In 1621 he was made Viscount Stormont, but he died without children and a complicated settlement allowed the titles to pass to another branch of the Murray family, who had recently been created Lord Balvaird. In 1658 they also took on the titles of Scone and Stormont.
The Jacobite risings of 1715 and 1745 were turbulent times for many Scottish families. The 5th Viscount Stormont, who had declared his opposition to the Treaty of Union, played host to the Old Pretender for three weeks at Scone in 1715, for which he was later fined and jailed along with his son David, the 6th Viscount. Undeterred, David’s sisters entertained the Young Pretender at Scone thirty years later during the Jacobite rising of 1745. His younger brother James, meanwhile, had become one of the Young Pretender’s closest advisers in exile, being created Jacobite Earl of Dunbar in 1721.
The Earldom & the 1st Earl
But the most famous of this generation of Murrays was another brother, William, who rose from the English Bar to become Lord Chief Justice and one of the greatest of 18th century British judges. Famous for his oratory, the ‘silver-tongued Murray’ is known for having reformed court procedure and developed commercial law to keep pace with the expansion of the British empire.
He was also known for ground-breaking and often unpopular judgements, such as his declaration that slavers had no rights over their slaves on English soil. During the Gordon Riots of 1780, the mob singled him out for his even-handed treatment of Quakers and Catholics and burnt down his house in Bloomsbury, then marched on Kenwood House in Hampstead, which he had bought from the 3rd Earl of Bute in 1754. The rioters were dispersed and the house eventually remained in the family until 1922.
The 2nd Earl
William Murray was created Earl of Mansfield in Nottingham in 1776 and, again for complicated reasons of succession, Earl of Mansfield in Middlesex in 1792. He died in 1793 without an heir and was succeeded by his nephew, the 7th Viscount Stormont (left), who by then had retired following his own brilliant diplomatic career as ambassador, first to Vienna and later to Paris. The 2nd Earl’s many friends included Queen Marie Antoinette whom he first met when she was a girl in Vienna, and later in Paris as the wife of Louis XVI.
The 3rd & 4th Earl
The 3rd Earl’s interests lay more in architecture and landscaping than statesmanship. In 1802 he employed the architect William Atkinson to begin the huge task of converting Scone into a gothic palace. His son, the 4th Earl (right) made a promising start in public life but all but abandoned it on the death of his young wife after only eight years of marriage. He nevertheless lived to the age of 92 and ended up as Father of the House of Lords.
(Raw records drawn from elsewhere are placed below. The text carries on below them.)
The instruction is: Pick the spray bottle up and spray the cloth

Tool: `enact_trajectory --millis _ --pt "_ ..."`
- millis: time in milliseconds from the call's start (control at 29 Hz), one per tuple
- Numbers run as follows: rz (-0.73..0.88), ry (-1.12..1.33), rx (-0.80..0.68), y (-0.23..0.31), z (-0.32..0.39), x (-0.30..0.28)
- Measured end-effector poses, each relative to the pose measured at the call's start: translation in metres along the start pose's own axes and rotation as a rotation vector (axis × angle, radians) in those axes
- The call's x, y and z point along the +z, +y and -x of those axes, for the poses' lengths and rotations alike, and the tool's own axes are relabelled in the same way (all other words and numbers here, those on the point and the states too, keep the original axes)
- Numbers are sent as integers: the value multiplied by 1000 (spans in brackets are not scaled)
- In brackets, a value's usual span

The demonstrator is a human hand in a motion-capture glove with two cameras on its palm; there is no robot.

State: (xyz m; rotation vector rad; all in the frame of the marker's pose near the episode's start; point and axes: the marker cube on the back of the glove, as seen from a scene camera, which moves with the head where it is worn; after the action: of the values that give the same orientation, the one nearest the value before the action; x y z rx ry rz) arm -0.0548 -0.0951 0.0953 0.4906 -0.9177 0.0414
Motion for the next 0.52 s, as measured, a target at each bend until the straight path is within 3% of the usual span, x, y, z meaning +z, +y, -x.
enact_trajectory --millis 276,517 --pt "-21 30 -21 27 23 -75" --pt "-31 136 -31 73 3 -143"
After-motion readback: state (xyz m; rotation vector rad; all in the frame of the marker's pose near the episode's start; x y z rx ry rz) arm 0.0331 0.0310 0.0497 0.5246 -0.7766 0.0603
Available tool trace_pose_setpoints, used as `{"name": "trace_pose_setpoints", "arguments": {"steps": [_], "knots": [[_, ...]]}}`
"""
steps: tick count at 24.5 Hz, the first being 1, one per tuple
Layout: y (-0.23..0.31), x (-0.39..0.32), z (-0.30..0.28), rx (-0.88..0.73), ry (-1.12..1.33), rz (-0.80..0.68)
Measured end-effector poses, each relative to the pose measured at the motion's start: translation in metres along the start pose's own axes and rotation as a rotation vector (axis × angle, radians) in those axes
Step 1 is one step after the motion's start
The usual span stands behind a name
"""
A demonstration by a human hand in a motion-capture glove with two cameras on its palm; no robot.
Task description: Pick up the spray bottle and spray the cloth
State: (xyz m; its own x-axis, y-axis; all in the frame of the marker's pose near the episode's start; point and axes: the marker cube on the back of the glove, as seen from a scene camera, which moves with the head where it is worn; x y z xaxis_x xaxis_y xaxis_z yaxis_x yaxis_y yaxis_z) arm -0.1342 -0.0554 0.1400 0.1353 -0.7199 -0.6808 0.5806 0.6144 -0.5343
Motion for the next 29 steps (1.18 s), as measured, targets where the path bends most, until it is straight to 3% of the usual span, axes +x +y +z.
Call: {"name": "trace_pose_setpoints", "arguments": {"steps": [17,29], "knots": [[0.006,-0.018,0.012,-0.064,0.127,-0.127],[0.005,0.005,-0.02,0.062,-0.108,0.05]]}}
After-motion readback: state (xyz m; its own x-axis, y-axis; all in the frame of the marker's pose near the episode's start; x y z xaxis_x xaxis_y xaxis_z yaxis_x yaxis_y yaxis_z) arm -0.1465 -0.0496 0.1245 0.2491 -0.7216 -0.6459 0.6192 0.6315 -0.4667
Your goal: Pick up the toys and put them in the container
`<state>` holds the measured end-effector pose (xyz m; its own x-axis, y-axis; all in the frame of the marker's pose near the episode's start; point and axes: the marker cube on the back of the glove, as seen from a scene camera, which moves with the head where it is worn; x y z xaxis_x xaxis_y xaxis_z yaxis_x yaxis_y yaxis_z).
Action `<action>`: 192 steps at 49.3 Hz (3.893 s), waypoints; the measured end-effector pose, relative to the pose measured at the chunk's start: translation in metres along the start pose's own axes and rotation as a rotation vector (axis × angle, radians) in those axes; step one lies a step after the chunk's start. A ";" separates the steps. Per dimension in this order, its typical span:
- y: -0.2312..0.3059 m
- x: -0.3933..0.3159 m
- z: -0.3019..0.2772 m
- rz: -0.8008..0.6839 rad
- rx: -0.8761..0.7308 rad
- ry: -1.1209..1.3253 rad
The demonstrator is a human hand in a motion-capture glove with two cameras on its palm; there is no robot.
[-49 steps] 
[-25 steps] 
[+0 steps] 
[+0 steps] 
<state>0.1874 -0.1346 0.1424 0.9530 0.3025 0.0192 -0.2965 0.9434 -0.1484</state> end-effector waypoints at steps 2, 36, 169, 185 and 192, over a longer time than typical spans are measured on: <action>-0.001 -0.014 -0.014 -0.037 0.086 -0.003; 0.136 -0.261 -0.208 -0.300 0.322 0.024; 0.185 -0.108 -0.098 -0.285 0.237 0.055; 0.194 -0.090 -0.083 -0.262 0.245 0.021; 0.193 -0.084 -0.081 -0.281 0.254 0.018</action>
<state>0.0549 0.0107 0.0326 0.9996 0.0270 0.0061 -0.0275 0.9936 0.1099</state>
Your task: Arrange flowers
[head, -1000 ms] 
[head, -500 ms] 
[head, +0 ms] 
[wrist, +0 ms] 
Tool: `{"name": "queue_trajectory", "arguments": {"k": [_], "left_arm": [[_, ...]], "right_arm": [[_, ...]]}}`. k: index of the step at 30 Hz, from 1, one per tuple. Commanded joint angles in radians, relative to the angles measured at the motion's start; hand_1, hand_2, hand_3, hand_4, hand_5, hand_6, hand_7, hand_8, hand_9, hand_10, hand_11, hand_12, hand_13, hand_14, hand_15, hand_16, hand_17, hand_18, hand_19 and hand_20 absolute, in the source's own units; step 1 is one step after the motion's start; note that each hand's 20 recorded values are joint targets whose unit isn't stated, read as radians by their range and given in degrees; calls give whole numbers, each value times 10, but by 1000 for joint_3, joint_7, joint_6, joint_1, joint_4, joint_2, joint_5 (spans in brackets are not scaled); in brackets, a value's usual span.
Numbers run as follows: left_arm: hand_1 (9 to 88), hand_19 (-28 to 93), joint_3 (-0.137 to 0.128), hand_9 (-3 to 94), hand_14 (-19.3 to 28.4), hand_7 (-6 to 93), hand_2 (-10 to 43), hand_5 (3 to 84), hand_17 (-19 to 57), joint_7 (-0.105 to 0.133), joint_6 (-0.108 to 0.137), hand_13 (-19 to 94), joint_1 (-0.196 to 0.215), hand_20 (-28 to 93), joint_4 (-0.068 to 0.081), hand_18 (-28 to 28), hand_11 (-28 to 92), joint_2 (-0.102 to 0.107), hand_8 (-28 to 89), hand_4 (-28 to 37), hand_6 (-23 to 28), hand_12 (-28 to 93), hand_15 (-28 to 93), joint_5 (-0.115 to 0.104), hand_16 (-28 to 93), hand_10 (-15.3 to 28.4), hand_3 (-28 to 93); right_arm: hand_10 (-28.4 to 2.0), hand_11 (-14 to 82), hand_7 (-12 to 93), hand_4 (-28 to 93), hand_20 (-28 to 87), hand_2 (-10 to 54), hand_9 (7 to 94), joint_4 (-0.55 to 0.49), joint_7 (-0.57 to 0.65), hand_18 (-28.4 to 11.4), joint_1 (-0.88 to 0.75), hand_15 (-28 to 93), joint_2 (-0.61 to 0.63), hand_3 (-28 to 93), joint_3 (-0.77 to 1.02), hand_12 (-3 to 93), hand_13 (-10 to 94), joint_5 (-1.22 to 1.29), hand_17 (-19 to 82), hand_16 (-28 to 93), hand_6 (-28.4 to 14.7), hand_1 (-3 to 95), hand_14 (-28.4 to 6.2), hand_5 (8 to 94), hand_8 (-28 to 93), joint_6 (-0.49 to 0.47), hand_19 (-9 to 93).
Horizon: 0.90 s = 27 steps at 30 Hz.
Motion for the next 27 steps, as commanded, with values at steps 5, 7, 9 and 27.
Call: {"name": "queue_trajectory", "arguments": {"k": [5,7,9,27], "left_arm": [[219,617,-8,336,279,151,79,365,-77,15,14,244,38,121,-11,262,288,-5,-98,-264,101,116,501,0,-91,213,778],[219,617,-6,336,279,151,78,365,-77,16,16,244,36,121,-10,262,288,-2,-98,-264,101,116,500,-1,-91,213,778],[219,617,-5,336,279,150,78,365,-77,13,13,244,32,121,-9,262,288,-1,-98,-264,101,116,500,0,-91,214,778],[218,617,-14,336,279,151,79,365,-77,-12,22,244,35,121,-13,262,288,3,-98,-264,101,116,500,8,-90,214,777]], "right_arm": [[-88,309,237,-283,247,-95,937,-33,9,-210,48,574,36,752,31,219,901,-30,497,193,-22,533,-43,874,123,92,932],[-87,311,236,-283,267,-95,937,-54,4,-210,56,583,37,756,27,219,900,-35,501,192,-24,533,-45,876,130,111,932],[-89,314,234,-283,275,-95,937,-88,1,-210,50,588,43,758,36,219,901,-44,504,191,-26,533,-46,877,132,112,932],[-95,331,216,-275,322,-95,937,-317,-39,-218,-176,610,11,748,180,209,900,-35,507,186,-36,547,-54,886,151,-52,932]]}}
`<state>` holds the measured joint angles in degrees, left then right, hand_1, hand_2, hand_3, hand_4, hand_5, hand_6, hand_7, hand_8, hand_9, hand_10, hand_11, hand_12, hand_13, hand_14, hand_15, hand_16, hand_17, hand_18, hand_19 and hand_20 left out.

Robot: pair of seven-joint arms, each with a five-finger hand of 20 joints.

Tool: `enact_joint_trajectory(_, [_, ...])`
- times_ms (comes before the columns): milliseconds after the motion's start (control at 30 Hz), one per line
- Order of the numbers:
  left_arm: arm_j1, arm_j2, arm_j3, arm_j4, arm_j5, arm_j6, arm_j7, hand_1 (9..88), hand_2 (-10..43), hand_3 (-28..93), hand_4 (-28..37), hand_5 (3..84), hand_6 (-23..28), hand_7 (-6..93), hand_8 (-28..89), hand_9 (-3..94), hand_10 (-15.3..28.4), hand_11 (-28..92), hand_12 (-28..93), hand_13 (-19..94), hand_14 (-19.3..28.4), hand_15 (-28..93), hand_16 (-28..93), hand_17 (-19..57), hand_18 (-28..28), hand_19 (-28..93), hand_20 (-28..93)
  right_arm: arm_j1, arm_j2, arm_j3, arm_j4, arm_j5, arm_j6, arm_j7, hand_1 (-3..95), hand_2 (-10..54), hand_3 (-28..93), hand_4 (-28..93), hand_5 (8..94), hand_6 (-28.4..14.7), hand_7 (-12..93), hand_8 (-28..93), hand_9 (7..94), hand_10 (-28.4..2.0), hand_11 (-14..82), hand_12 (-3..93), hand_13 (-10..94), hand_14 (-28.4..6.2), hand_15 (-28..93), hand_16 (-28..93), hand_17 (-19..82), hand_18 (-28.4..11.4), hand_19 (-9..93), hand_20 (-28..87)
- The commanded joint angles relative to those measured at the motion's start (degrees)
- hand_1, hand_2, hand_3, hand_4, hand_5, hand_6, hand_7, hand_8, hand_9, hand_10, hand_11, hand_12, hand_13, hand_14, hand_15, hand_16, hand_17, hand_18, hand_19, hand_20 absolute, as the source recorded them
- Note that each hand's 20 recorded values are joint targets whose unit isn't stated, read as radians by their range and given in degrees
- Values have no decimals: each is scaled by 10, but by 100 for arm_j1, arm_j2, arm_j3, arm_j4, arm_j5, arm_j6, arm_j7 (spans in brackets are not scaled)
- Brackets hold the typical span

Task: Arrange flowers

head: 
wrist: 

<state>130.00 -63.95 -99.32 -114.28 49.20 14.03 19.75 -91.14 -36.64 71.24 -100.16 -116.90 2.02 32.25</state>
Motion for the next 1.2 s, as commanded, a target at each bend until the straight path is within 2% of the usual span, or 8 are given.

More recently, the 7th Earl (left, with Countess of Mansfield, Dorothea) enjoyed a political career as Member of Parliament for Perth before inheriting the earldom in 1935. His son, the 8th Earl of Mansfield, began his career as a barrister, before turning like so many of his forebears to politics. In 1973 he became one of the first British members of the European Parliament. In 1979 he was appointed Minister of State for Scotland and in 1983, Minister of State for Northern Ireland. In 1985 he left active politics to take up the post of First Crown Estate Commissioner.
The current Earl, the 9th Earl of Mansfield, is married. He and the Countess of Mansfield have four children.